Directions for this task: Please copy exactly the lines from the top of the data through the line containing "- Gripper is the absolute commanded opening", and nothing else.

Data segment:
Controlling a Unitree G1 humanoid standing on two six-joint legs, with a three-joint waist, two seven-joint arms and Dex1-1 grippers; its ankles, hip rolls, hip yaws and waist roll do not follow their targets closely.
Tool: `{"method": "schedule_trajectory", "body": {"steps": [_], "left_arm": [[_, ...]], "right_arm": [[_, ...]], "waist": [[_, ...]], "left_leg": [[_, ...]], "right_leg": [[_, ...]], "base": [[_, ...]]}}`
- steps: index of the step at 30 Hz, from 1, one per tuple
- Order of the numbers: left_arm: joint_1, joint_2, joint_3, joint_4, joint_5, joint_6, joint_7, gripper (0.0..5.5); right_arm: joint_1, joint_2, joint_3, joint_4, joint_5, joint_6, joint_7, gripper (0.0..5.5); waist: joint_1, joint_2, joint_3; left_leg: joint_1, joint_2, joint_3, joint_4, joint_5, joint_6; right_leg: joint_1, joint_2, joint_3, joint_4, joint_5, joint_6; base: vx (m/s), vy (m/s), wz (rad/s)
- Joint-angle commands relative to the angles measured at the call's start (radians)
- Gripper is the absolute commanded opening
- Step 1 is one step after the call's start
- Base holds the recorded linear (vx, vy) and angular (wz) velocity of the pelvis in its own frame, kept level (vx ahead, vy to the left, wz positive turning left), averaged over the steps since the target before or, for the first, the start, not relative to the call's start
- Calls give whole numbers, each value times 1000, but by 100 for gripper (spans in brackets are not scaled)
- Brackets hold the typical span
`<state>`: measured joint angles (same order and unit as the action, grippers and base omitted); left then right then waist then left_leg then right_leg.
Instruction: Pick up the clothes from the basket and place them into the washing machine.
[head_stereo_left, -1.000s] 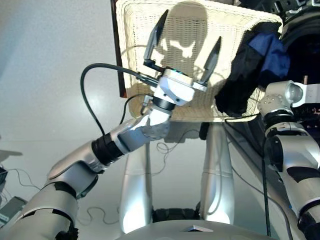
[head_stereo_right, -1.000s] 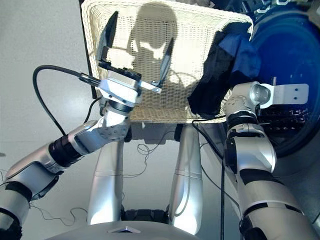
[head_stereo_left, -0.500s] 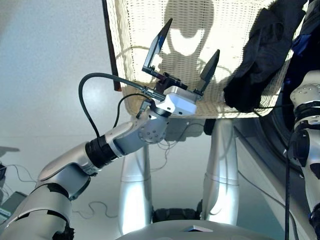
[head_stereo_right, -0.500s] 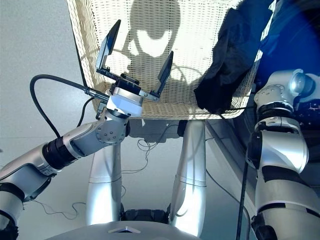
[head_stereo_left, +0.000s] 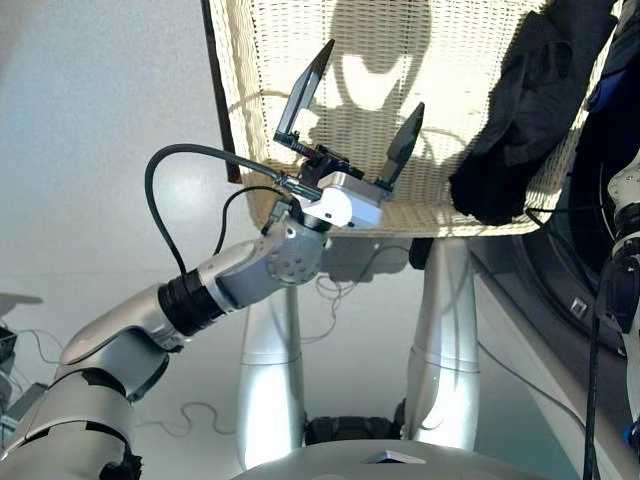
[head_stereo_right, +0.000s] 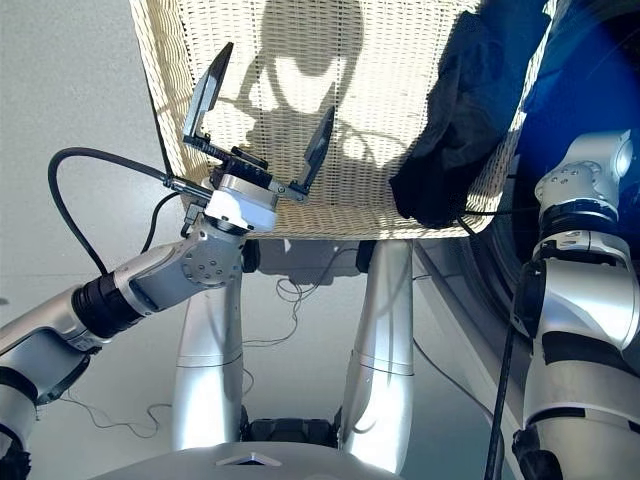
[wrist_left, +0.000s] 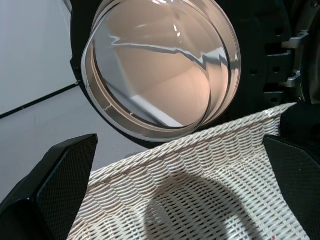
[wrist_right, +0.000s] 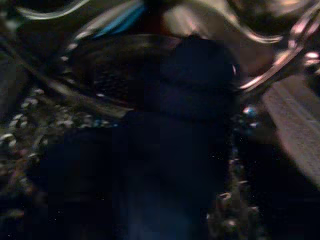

Expected answer:
Controlling a Unitree G1 humanoid standing on two six-joint legs, with a three-joint waist, two seven-joint arms and Dex1-1 grippers; its ankles, hip rolls, hip yaws and waist roll do not follow their targets closely.
Tool: `{"method": "schedule_trajectory", "body": {"steps": [_], "left_arm": [[_, ...]], "right_arm": [[_, ...]], "waist": [[_, ...]], "left_leg": [[_, ...]], "right_leg": [[_, ...]], "base": [[_, ...]]}}`
- steps: index of the step at 30 Hz, from 1, one per tuple
- Order of the numbers: left_arm: joint_1, joint_2, joint_3, joint_4, joint_5, joint_6, joint_7, gripper (0.0..5.5); right_arm: joint_1, joint_2, joint_3, joint_4, joint_5, joint_6, joint_7, gripper (0.0..5.5); waist: joint_1, joint_2, joint_3; left_leg: joint_1, joint_2, joint_3, joint_4, joint_5, joint_6; right_leg: joint_1, joint_2, joint_3, joint_4, joint_5, joint_6; base: vx (m/s), vy (m/s), wz (rad/s)
- Joint-angle commands relative to the angles measured at the call's start (radians)
- Gripper is the absolute commanded opening

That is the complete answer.